Il me restait un peu de temps pour faire un nouvel essai, en espérant un miracle : prolonger le texte « inventé » par mon téléphone par une transposition texte intuitif/langage SMS.

Partant de :

Bonsoir, ma chétif. Sois PME ta. En dép. De quelques tir, je du à à bon PO à l’heur prévu. Je t’appelle Da la mâtiné de dém. NI.,

le texte est pratiquement resté sans changement, c’est-à-dire toujours aussi froid et abscons !

bonsoir , ma chétif . sois pme ta . en dép . de quelques tir , je du à à bon pas à l’heur prévu . je t’appelle da la mâtiné de dém . ni .

Restait à faire un tout dernier test, particulièrement osé : essayer de retraduire en français le texte traduit en langage SMS. Allais-je pouvoir retrouver ma « prose » d’origine ?

Pas de miracle là non plus, cela va de soi. La mission était impossible : le texte SMS demeure un texte SMS et si l’on va jusqu’à vouloir faire une nouvelle fois la traduction en sens inverse, le texte reste définitivement gravé dans le marbre, comme le prouvent les résultats de ces deux dernières tentatives :

SMS/Français : bonsoir , ma chéri . sois pl1emen rassuré . malgré kelqu turbulences , je suis arivé à bonne nuit por à lheur prévu . jtaplrè dans la matiné de demain . bisous .

Français /SMS : bonsoir , ma chéri . sois pl1emen rassuré . malgré kelqu turbulences , je suis arivé à bonne nuit por à lheur prévu . jtaplrè dans la matiné de demain . bisous .

Il faudrait aller beaucoup plus loin pour compléter la recherche dans cette direction mais je dois avouer n’en avoir eu ni le temps ni le courage.

Ainsi, toujours à partir de la même petite phrase simple d’origine, se tromper de touche (ce qui est très fréquent dans la réalité) sous contrôle pour vérifier quel pourrait en être le résultat.
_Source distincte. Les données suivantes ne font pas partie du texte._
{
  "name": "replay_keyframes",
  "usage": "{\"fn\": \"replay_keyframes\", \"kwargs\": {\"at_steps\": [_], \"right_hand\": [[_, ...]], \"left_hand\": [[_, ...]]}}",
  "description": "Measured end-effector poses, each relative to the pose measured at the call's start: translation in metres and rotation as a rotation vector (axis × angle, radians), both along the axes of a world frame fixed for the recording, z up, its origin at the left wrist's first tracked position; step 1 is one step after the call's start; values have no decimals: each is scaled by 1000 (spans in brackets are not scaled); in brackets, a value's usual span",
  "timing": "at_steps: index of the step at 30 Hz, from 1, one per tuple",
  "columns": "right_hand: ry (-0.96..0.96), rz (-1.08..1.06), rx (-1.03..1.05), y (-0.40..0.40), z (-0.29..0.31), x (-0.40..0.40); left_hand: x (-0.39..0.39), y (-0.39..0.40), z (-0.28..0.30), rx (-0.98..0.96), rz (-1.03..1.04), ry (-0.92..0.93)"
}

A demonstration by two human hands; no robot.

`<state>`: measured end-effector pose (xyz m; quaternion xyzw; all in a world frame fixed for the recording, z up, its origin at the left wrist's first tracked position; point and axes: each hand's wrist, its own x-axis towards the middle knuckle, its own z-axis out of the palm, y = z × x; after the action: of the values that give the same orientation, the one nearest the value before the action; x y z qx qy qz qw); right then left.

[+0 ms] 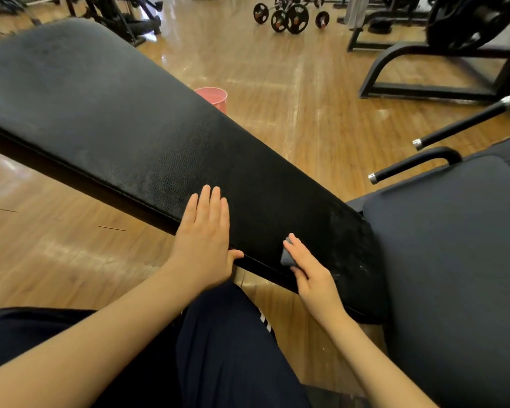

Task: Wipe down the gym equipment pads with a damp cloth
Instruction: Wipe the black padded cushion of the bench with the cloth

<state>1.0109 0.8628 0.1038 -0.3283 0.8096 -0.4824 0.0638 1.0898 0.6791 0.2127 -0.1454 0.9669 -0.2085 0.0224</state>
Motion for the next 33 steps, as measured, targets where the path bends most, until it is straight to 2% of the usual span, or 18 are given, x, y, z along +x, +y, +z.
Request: {"fn": "replay_keyframes", "kwargs": {"at_steps": [4,8,13,17,25,29,33], "right_hand": [[-158,-179,11,36,-18,-9],[-245,-300,-12,26,-16,-7],[-55,-125,21,-5,5,4],[-32,-37,40,3,2,0],[-166,-246,8,40,-27,8],[-169,-282,-1,32,-27,8],[-189,-262,22,28,-25,-19]], "left_hand": [[0,0,-1,15,-8,6],[-1,0,-1,-17,-13,-8],[-1,2,1,-10,8,-15],[0,3,3,0,7,-31],[2,4,4,34,3,-28],[-1,7,2,46,15,-8],[-11,9,-4,72,-105,-69]]}}
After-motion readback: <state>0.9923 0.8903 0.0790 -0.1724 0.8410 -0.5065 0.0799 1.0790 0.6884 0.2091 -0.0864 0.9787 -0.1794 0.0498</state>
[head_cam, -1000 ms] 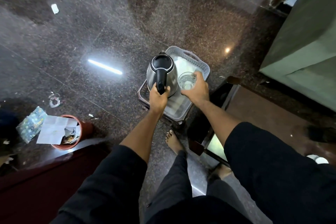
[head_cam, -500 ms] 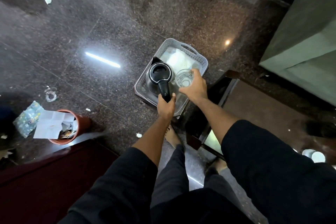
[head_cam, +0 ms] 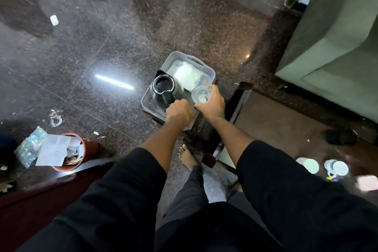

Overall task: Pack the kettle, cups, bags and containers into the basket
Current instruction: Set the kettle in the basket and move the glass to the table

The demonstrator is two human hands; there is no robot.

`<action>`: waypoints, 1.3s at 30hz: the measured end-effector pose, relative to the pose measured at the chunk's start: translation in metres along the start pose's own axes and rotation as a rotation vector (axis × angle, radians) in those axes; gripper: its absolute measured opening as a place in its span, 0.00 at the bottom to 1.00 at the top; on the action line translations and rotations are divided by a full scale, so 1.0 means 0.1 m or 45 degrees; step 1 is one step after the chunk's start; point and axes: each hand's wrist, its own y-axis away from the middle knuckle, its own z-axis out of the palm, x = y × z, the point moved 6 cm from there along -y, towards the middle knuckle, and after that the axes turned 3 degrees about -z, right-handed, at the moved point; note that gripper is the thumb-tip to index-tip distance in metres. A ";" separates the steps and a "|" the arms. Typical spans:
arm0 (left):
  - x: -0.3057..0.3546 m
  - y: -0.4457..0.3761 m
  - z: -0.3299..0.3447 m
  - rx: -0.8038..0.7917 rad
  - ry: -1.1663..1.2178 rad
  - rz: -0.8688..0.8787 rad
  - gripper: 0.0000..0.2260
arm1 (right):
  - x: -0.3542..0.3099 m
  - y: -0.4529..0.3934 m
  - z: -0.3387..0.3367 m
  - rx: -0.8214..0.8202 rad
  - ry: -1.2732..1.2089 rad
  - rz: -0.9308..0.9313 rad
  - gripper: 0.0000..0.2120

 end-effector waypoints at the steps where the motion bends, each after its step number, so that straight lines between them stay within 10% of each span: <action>1: 0.12 0.03 -0.03 0.049 0.005 0.066 0.15 | 0.07 0.04 -0.11 0.029 -0.022 0.016 0.32; 14: 2.36 0.80 0.73 0.179 -0.206 1.000 0.50 | 1.55 0.53 -2.04 0.200 0.006 0.087 0.37; 21: 3.60 1.11 1.31 0.095 -0.229 1.201 0.41 | 2.53 0.64 -3.02 0.187 0.027 0.046 0.38; 39: 4.97 0.33 3.11 -0.084 0.020 0.951 0.35 | 4.74 -0.27 -3.35 0.309 0.069 0.195 0.36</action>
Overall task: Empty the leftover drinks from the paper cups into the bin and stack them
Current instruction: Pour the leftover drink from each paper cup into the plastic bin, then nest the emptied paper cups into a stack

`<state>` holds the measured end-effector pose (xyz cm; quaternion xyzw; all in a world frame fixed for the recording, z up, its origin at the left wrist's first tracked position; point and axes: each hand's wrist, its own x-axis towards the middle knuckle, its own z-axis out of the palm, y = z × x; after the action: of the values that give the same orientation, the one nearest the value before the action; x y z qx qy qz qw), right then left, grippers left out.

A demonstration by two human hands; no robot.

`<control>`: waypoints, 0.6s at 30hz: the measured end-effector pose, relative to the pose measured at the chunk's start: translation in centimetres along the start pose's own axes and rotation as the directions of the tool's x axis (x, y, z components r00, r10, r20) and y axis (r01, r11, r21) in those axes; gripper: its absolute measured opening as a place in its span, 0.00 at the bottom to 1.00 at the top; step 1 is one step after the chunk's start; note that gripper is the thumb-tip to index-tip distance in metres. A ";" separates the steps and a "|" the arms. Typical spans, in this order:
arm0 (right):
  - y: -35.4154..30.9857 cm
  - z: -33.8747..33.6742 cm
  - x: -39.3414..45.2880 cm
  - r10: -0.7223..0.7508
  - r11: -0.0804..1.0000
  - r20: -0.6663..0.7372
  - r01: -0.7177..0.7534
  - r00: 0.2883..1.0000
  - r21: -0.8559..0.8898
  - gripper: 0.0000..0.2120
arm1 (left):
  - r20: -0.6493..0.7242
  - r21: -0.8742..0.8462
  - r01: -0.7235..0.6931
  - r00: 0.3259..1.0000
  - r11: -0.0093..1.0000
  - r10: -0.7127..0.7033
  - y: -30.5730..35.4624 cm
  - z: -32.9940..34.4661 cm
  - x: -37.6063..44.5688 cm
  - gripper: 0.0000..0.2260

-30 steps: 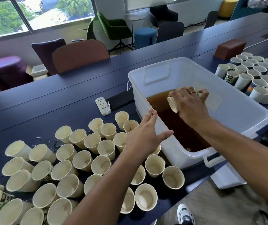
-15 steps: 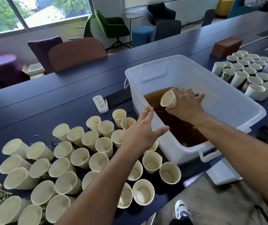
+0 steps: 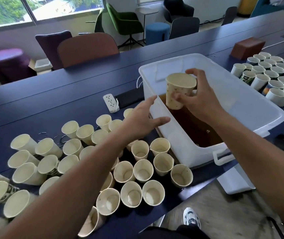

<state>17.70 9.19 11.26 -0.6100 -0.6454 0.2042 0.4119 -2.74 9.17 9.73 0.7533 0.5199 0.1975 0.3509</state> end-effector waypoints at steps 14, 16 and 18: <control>-6.2 7.9 -7.0 -0.145 0.950 0.434 0.002 0.889 0.314 0.33 | -0.315 -0.468 -0.001 0.934 0.884 -0.166 -5.5 1.0 -11.9 0.29; -6.4 9.8 -8.2 -0.150 0.938 0.537 -0.052 0.830 0.343 0.31 | -0.370 -0.545 0.024 0.890 0.838 -0.267 -7.1 2.5 -14.5 0.28; -6.7 11.6 -9.0 -0.151 0.924 0.633 -0.120 0.760 0.364 0.31 | -0.424 -0.601 0.031 0.835 0.799 -0.351 -8.1 3.5 -16.8 0.28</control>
<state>3.73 2.25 7.11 -0.4031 -0.7000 0.5213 0.2750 -12.06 -5.72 2.50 0.4729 0.5867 0.5001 0.4267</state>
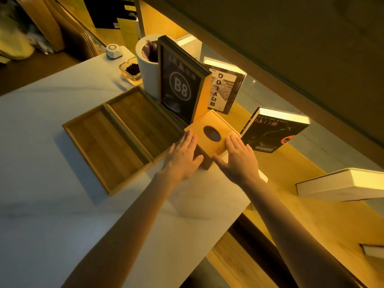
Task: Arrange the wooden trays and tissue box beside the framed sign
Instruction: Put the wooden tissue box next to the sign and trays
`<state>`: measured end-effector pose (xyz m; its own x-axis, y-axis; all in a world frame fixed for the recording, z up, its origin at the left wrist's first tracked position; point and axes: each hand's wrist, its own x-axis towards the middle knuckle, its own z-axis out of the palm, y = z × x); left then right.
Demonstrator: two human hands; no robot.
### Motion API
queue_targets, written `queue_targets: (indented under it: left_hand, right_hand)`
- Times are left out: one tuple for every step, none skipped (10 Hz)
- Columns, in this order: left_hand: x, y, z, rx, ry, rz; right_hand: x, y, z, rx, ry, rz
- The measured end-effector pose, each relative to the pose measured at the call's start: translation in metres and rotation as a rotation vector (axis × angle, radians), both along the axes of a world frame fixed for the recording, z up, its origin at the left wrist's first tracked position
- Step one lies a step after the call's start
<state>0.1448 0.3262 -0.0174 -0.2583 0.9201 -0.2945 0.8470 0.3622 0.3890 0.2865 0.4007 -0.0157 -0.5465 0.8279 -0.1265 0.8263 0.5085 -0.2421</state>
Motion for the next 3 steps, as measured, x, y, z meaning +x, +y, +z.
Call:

Dans le même ordre d’idées, faire le test à l’identique à partir de téléphones de différentes marques pour savoir quels en seraient les résultats.
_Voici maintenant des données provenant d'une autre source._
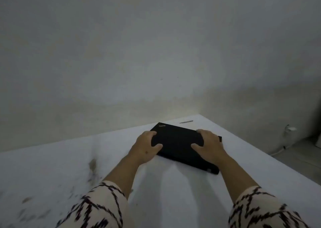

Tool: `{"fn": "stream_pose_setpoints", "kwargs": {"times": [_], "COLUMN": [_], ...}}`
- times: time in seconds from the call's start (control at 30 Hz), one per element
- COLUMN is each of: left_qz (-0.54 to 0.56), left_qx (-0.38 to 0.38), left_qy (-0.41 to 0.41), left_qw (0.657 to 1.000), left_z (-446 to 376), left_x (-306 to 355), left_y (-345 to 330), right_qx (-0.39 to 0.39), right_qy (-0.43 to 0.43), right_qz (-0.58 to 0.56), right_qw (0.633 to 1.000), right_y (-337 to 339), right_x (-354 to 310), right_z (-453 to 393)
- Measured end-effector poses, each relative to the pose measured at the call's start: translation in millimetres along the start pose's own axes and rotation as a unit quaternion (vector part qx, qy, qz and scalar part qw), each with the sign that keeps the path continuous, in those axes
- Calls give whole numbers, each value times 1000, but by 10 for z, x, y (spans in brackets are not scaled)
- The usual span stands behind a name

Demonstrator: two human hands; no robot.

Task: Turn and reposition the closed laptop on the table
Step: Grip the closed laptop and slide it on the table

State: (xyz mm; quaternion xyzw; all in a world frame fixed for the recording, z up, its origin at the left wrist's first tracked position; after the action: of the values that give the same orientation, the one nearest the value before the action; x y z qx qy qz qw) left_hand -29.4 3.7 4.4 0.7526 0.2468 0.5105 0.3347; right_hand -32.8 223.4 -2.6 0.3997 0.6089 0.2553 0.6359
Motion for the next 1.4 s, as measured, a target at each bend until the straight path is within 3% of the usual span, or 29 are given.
{"fn": "stream_pose_setpoints", "kwargs": {"times": [0.23,0.63,0.83,1.07,1.4], "left_qz": [-54,-89,-110,-158,-176], "left_qx": [22,88,106,38,61], "left_qy": [59,122,119,168,188], "left_qw": [997,985,981,972,964], "left_z": [-377,-657,-686,-810,-886], "left_x": [-385,-723,-771,-787,-860], "left_y": [-222,-428,-495,-464,-437], "right_qx": [43,70,70,72,80], "right_qy": [-64,-175,-176,-176,-175], "right_qz": [-15,-152,-176,-191,-167], "right_qw": [997,970,966,963,967], "right_y": [-132,-258,-277,-237,-262], "right_x": [347,650,665,623,646], "right_z": [-216,-490,-493,-433,-453]}}
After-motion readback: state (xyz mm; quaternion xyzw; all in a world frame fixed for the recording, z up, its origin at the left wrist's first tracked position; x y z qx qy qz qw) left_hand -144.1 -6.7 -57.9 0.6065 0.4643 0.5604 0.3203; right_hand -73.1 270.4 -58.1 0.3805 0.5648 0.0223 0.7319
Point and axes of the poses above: each hand's wrist, its own z-axis away from the middle knuckle, its own y-axis out of the back of the hand, x = y × z, the point moved 3 cm from there along -z, towards the middle knuckle, and after that the axes turned 10 degrees about -y, right-handed, at the moved point
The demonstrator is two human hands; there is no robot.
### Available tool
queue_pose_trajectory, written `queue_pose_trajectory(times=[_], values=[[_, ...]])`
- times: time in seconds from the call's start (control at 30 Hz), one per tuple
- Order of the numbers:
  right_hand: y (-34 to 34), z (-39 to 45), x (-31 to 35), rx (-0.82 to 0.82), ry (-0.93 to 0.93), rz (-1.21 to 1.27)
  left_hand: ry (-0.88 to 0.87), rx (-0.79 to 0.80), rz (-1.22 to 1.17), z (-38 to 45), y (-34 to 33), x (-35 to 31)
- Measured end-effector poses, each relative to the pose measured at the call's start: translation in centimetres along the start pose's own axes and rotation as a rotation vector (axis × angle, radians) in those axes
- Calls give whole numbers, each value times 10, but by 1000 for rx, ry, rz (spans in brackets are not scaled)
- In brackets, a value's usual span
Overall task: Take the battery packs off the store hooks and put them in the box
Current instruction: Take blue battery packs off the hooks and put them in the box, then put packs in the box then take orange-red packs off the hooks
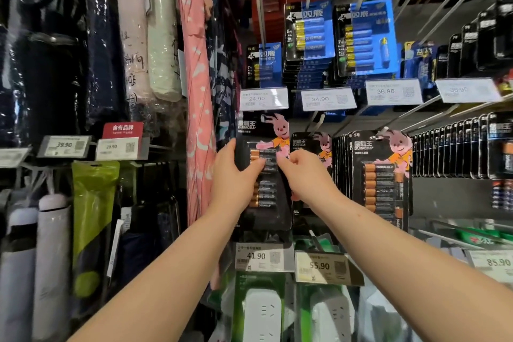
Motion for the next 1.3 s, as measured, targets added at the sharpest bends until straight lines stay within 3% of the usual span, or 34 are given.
queue_pose_trajectory(times=[0.5, 0.6, 0.8, 0.93, 1.1, 1.3], values=[[2, -17, -14, 50, -63, -73, 87, 91, -9, -7, -10, 30], [18, -53, -18, 51, -90, -67, 48, 35, 10, -39, -9, 29], [90, -181, -28, -27, -192, 268, 126, 68, -114, -158, -18, 43], [134, -262, -71, -53, -374, 419, 316, 250, -214, -243, -75, 57], [188, -344, -121, -28, -563, 407, 502, 441, -306, -340, -175, 46], [274, -451, -189, -130, -871, 369, 729, 682, -372, -449, -271, 42]])
Point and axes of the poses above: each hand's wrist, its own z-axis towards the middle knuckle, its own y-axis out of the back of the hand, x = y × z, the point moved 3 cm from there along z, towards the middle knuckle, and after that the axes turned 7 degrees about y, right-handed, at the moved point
On pourrait même imaginer un concours du message le plus stupide ou le plus incohérent.

Tous à vos « téléphones (dits) intelligents » (définition du « smartphone ») !

Reste à essayer de tirer une ou des conclusions de cet intermède de fin d’été : même si le langage SMS apparaît moins incompréhensible que le langage intuitif sans contrôle ni correction, il n’en demeure pas moins un langage extrêmement pauvre, privé de tout ce qui fait la beauté et le charme de notre langue.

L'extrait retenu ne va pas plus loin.